D. Questões Frequentes

Um docente que faça investigação não é melhor docente que um que não faça?

Não há nada que indique nesse sentido, nem no contrário. O leccionamento de aulas, a preparação de materiais letivos, o controlo de qualidade sobre pares é um trabalho a tempo integral, que não é compatível com a realização de investigação para progressão na carreira. Atualmente, para se ser competitivo, é necessário ter um corpo dedicado a essa investigação, e garantir que as pessoas que fazem investigação têm uma perspetiva de carreira (que não é necessariamente uma perspetiva de emprego).

Concorrência entre entidades

A existência de carreiras diferentes segundo IES é legítima, tendo em consideração a visão/missão da IES, bem como o seu enquadramento regional/nacional/internacional.

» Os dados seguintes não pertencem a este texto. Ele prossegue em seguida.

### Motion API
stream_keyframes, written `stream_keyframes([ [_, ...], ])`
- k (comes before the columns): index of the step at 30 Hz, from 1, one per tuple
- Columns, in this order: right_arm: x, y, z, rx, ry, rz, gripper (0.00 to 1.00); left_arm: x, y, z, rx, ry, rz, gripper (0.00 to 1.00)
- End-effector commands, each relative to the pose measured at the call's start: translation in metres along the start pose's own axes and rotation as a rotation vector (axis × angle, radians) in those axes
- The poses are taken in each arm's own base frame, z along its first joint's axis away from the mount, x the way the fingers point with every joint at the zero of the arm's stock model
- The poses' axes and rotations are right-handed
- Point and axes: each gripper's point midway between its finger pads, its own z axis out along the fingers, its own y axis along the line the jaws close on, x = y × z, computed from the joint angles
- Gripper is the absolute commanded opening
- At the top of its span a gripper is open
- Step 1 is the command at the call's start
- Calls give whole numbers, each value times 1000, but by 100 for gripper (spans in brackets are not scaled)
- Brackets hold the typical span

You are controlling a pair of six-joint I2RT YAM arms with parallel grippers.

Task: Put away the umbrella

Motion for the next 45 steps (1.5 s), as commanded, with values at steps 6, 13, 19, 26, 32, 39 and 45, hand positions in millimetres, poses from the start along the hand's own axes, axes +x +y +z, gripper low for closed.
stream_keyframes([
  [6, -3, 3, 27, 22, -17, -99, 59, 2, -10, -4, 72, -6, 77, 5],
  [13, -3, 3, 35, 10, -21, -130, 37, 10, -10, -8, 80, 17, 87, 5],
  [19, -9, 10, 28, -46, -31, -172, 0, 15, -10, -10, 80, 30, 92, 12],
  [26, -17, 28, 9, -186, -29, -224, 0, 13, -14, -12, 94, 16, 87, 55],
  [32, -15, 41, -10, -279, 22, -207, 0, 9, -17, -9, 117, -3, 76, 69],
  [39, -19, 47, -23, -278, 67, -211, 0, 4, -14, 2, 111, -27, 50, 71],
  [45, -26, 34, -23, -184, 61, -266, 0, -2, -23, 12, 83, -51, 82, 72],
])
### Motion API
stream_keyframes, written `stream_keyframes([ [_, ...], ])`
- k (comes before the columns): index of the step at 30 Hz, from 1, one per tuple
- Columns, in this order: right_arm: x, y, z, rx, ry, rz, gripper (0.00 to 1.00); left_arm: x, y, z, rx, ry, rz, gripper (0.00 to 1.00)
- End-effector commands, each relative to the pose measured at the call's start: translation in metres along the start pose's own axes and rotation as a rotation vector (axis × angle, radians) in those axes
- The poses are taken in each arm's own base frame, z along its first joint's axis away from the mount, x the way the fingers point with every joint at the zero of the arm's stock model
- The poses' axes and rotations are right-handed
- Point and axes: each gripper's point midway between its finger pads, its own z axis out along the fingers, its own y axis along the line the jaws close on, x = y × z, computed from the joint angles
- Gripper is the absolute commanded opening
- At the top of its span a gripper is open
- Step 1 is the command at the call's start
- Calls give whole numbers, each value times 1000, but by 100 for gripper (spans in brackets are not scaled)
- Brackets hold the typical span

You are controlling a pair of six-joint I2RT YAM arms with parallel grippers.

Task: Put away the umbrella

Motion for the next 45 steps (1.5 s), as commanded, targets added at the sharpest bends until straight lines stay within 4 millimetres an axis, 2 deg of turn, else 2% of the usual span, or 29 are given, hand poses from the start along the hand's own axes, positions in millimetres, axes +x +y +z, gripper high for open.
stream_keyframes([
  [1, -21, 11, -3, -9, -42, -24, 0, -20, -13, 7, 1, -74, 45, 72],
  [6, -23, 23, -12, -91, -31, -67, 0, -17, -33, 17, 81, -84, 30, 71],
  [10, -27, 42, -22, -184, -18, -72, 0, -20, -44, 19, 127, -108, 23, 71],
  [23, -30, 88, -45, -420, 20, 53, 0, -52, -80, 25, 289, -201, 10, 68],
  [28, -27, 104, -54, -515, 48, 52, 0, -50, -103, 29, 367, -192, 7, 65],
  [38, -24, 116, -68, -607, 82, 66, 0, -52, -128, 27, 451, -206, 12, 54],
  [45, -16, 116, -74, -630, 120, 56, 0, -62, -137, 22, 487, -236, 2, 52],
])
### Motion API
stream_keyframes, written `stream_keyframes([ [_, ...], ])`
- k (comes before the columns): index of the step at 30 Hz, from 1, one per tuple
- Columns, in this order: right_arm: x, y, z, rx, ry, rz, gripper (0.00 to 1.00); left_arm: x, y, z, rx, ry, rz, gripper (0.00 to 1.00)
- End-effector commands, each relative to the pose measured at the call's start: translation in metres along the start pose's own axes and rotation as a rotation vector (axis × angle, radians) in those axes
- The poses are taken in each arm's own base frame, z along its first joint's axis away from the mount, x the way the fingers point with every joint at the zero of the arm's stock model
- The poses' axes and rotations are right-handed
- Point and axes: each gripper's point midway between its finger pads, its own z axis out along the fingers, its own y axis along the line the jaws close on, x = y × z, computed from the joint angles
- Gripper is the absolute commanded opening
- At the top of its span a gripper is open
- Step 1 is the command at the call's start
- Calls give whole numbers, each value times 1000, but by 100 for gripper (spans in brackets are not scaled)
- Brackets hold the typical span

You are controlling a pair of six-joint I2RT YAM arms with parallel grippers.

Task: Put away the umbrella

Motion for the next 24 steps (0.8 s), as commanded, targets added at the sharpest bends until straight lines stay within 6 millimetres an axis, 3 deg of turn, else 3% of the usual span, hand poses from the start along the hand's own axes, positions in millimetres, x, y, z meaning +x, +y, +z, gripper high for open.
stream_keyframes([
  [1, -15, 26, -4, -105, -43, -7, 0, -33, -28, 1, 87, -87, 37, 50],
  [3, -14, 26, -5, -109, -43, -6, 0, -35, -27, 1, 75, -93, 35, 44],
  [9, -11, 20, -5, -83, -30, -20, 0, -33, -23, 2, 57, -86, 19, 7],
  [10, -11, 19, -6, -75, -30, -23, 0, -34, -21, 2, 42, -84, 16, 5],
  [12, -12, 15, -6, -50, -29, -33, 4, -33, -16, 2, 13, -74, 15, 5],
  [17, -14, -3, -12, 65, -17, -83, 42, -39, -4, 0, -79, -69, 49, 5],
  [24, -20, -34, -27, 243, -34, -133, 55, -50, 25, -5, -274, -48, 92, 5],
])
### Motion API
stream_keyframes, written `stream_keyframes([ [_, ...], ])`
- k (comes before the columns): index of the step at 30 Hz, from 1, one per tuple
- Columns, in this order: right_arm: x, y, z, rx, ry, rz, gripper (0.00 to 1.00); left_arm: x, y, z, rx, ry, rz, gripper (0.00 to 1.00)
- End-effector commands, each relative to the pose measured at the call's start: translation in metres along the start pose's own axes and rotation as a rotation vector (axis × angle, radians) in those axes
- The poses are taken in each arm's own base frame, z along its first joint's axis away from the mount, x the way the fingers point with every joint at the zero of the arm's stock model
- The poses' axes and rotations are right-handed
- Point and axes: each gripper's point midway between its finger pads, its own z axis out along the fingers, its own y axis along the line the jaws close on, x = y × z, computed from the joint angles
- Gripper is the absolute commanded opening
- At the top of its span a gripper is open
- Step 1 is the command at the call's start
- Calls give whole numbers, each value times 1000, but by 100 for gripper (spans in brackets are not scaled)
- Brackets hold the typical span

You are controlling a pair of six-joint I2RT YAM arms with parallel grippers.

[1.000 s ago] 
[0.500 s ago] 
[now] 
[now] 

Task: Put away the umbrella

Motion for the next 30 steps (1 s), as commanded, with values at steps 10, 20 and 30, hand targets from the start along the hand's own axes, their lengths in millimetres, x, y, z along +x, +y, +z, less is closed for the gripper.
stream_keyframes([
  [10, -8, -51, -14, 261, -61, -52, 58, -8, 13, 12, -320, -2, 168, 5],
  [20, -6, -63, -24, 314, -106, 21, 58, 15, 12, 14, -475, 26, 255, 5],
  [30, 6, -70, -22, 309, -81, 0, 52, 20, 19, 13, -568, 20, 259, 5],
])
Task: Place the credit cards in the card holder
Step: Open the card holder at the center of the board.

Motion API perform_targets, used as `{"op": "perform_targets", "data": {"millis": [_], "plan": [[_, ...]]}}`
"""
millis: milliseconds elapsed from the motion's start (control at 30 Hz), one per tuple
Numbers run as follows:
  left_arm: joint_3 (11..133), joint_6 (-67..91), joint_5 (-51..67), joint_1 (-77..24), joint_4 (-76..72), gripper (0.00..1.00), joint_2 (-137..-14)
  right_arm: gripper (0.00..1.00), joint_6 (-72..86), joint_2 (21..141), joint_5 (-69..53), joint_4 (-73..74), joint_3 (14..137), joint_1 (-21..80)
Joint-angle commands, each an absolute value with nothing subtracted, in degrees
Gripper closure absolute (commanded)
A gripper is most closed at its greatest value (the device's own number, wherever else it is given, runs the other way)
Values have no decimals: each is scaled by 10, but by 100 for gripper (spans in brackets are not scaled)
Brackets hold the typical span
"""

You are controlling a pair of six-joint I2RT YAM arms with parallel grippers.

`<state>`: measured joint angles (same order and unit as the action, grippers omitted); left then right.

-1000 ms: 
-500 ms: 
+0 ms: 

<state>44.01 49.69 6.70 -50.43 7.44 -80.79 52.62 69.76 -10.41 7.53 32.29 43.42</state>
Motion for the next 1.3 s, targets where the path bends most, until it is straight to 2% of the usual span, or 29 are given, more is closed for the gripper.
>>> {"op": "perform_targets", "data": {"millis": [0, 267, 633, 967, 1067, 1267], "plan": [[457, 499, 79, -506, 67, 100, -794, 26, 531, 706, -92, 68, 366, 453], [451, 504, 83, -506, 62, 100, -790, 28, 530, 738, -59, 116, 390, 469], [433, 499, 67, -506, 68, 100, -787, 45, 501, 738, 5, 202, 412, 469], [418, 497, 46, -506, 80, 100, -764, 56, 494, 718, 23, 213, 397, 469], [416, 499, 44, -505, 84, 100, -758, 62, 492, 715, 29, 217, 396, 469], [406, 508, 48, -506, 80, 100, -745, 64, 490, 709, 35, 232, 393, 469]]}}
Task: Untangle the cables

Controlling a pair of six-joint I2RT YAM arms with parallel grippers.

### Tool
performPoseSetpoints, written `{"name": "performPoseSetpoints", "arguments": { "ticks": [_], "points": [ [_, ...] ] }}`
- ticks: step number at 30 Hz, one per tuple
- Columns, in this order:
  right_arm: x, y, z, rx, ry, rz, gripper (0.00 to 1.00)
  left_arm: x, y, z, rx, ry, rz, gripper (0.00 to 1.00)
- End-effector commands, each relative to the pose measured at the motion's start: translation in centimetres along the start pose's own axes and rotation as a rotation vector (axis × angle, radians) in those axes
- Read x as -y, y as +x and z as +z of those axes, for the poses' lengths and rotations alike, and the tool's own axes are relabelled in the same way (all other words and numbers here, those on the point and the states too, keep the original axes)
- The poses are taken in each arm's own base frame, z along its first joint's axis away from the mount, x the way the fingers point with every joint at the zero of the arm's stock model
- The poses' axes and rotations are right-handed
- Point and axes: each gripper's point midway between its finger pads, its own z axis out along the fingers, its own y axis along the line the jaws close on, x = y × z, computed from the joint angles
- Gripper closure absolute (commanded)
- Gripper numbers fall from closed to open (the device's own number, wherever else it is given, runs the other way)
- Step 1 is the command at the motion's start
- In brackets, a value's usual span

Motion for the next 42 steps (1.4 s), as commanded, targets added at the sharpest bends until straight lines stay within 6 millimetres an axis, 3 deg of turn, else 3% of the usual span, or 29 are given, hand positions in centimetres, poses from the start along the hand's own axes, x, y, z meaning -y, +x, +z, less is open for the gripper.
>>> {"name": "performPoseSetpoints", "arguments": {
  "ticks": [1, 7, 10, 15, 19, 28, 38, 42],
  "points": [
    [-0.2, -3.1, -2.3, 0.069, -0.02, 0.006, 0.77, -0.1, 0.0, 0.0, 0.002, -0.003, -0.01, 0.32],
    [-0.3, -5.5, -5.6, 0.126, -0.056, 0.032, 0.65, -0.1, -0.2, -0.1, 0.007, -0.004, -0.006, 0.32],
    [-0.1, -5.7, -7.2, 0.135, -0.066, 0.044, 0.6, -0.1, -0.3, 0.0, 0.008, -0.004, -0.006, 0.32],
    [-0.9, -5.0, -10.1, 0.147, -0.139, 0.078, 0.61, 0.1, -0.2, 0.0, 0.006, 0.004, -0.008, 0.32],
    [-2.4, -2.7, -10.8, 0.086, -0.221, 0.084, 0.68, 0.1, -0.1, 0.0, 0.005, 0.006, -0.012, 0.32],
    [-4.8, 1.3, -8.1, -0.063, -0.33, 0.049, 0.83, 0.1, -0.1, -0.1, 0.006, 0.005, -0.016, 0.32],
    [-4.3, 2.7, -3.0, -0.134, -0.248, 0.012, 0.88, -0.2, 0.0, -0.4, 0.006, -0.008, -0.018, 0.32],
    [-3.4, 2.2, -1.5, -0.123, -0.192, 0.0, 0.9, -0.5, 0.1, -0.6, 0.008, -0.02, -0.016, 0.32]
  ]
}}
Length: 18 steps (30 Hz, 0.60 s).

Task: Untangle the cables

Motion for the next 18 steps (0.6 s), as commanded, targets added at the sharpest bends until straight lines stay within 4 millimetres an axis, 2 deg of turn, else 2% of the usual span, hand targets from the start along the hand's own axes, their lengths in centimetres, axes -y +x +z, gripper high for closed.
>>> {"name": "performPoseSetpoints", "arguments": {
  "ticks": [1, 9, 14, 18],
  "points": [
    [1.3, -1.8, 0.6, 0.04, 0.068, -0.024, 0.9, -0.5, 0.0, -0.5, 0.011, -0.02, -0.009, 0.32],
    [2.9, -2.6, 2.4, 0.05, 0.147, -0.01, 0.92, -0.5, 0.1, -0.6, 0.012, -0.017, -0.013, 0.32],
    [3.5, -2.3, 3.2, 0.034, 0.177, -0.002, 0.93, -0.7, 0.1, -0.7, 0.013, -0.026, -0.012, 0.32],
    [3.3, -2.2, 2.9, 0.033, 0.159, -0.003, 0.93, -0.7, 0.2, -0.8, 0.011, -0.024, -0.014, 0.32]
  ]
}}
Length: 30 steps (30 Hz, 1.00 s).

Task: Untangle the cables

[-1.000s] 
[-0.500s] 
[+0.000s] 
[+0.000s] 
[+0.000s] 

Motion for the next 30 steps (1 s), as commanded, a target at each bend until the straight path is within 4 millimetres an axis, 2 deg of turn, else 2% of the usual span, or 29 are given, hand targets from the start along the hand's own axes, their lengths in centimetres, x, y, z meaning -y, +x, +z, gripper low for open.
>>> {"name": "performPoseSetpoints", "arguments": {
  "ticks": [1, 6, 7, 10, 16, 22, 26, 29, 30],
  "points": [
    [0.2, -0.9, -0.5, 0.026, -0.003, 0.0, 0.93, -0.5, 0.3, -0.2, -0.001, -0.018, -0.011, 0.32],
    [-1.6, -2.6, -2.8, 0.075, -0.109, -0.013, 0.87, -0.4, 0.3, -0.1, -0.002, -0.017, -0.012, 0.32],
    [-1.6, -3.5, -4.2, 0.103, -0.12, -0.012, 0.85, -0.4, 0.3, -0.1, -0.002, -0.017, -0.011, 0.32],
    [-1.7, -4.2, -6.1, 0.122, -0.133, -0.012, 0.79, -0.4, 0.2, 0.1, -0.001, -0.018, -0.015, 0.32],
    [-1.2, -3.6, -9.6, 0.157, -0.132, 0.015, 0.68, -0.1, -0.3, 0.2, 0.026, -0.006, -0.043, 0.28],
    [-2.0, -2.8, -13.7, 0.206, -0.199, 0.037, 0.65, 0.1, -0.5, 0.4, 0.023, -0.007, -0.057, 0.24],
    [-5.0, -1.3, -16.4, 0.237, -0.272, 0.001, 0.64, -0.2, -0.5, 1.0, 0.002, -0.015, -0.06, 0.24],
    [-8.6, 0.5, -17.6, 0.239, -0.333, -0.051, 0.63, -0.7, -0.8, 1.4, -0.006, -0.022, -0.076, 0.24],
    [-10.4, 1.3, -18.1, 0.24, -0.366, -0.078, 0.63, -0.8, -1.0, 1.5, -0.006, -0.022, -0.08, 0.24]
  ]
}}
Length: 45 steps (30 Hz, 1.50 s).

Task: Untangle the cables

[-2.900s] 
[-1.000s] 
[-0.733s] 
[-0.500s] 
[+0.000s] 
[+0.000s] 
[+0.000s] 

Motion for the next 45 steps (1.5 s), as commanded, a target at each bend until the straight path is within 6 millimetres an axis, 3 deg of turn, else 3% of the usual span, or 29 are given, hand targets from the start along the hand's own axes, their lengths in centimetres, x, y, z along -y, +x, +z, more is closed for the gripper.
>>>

As carreiras podem ser reguladas a nível da IES tendo em consideração um enquadramento geral nacional.

Acabar com bolseiros vai aumentar os custos?

Depende dos valores que forem pagos. O que atualmente acontece é que o valor estipulado é suficiente para determinadas áreas, onde há excesso de oferta de mão- de-obra, e insuficiente noutras. Assim, ao existir um contrato de trabalho, está automaticamente definido um valor mínimo, tendo a entidade empregadora total liberdade de estipular o valor, aumentando a liberdade das IES.  Por outro lado, os bolseiros são sujeitos, pela sua condição de bolseiros, a discriminação no acesso ao crédito pela banca, pois o montante da bolsa não é considerado como sendo um rendimento permanente (mesmo que a bolsa seja por 4 anos).
A necessidade de comprovação da existência de meios materiais para a execução do plano de trabalhos proposto é mais relevante quando o trabalho experimental exige laboratórios e consumíveis/reagentes (química, biologia, farmácia, etc.). Frequentemente, o que acontece é que as pessoas estão a ser pagas para trabalhar, mas não têm reagentes/consumíveis, pois a bolsa dada ao estudante não garante a existência de meios. Esta situação é perversa, porque o Estado paga, mas a pessoa não está a trabalhar.